Боннэ жил, как всякий батрак: такая жизнь завладевает человеком безраздельно, берет за шиворот и ведет, куда хочет, и ему уже ничего, кроме работы, не видать. Боннэ нанимался жать, косить; молотилки в ту пору были редкостью, не то что сейчас, и он молотил цепом; когда же они появились повсюду, он освоился с ними и стал, как говорят крестьяне, молотить машиной. Он работал с артелями поденщиков на проселочных дорогах, строил с каменщиками амбары, был и кровельщиком и плотником, колол дрова. Он бы и речной песок добывал, будь в этих краях река.

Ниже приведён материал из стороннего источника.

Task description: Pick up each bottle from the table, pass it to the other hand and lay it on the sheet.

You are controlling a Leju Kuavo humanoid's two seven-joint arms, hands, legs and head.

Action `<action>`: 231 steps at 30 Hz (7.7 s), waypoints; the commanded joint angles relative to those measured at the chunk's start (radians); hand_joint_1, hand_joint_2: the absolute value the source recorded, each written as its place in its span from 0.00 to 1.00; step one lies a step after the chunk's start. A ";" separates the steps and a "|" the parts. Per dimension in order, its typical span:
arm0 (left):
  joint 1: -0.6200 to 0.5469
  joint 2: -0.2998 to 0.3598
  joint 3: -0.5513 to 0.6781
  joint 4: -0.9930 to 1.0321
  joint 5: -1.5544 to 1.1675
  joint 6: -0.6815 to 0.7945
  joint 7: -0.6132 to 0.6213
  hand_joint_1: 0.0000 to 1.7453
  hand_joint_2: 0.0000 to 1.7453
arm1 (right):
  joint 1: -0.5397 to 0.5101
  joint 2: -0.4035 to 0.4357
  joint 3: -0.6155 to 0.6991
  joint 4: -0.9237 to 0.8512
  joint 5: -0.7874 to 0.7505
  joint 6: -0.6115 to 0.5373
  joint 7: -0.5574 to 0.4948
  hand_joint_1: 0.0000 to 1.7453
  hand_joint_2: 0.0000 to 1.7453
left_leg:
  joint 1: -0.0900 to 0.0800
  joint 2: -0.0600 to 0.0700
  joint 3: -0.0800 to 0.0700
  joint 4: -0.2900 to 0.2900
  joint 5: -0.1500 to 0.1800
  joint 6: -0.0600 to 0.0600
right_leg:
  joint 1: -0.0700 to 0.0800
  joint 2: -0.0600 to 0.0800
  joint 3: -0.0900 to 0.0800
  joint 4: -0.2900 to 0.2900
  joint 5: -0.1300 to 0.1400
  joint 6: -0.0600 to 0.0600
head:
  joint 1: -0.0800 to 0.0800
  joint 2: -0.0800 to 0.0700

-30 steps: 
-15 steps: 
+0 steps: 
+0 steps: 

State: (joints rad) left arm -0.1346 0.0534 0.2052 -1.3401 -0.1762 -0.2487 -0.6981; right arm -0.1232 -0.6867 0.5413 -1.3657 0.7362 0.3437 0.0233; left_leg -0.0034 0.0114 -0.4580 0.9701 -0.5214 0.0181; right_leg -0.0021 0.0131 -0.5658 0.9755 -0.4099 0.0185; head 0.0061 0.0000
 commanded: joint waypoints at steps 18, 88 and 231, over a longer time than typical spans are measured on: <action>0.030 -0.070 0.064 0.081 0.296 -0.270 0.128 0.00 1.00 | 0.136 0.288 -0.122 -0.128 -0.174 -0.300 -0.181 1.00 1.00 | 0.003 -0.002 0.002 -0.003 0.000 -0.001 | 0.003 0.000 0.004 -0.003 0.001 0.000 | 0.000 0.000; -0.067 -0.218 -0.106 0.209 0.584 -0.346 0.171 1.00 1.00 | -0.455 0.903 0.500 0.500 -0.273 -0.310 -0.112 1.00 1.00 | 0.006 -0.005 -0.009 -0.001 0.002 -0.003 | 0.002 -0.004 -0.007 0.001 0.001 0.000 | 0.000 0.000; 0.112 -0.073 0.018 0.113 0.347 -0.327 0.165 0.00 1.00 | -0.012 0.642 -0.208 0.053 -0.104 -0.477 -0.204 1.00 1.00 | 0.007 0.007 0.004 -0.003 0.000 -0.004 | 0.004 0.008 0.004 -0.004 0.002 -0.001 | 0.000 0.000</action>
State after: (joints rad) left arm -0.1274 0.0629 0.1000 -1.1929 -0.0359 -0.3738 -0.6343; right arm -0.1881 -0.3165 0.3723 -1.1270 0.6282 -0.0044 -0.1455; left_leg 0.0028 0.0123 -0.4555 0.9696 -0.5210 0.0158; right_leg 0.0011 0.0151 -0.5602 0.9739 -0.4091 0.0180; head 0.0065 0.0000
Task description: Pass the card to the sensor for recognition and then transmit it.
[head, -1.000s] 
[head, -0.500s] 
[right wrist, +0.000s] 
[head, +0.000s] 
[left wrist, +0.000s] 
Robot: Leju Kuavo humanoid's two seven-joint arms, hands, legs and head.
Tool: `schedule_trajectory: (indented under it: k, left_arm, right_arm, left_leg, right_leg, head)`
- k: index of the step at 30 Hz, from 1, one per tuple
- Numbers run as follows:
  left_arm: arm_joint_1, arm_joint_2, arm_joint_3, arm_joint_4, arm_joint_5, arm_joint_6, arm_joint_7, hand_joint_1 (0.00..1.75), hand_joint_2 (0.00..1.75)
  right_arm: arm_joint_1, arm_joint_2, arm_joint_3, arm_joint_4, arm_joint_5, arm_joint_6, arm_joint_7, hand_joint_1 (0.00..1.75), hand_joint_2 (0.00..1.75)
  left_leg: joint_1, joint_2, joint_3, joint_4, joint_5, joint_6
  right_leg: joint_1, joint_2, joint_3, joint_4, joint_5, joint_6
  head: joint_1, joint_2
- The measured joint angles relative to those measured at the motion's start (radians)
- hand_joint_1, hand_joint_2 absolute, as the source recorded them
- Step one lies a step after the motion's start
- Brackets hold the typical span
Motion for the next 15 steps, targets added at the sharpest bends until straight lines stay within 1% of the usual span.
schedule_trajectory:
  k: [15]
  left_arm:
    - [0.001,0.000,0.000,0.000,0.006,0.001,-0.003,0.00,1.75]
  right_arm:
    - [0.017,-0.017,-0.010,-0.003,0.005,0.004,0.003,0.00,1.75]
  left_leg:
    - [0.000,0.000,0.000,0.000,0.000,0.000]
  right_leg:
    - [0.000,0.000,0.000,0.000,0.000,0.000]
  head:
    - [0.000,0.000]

Если он средь бела дня шагал по дороге, это значило: он идет куда-нибудь работать. Только тем, кто знал наперечет всех жителей в округе, известно было его имя. Остальные спрашивали:
— Это кто ж такой?
Им отвечали:
— Да не знаю. Какой-то батрак, видно, идет на работу.
Он оставался безымянным. Неизвестно было, зовут ли его Дюпье, Окутюрье или Бернар. Он был один из тысяч людей, неотличимых друг от друга, ибо все они заняты одним и тем же: работают в полях и безраздельно сливаются со своей работой.
Как и труд, не пугали его и лишения. На своем веку он съел немало сыра. Вдвойне хороша была испеченная в золе картошка, она быстро наполняла желудок и утоляла голод, и притом картофель ведь пища самая что ни на есть дешевая. Насчет хлеба у Боннэ тоже имелись свои соображения. Хлеб хорош, когда он черствый, потому что свежий хлеб ешь с удовольствием, ну и забудешься, хвать — целого фунта как не бывало. Вино — штука превосходная, но жажду можно утолить водой.
Под конец такая жизнь принесла свои плоды. В пятьдесят пять лет Боннэ был не чета многим другим, которые сколько заработают, столько и потратят и в пятьдесят пять остаются при том же, что у них было в двадцать пять. Такие если заболеют, у них одна надежда на благотворительность.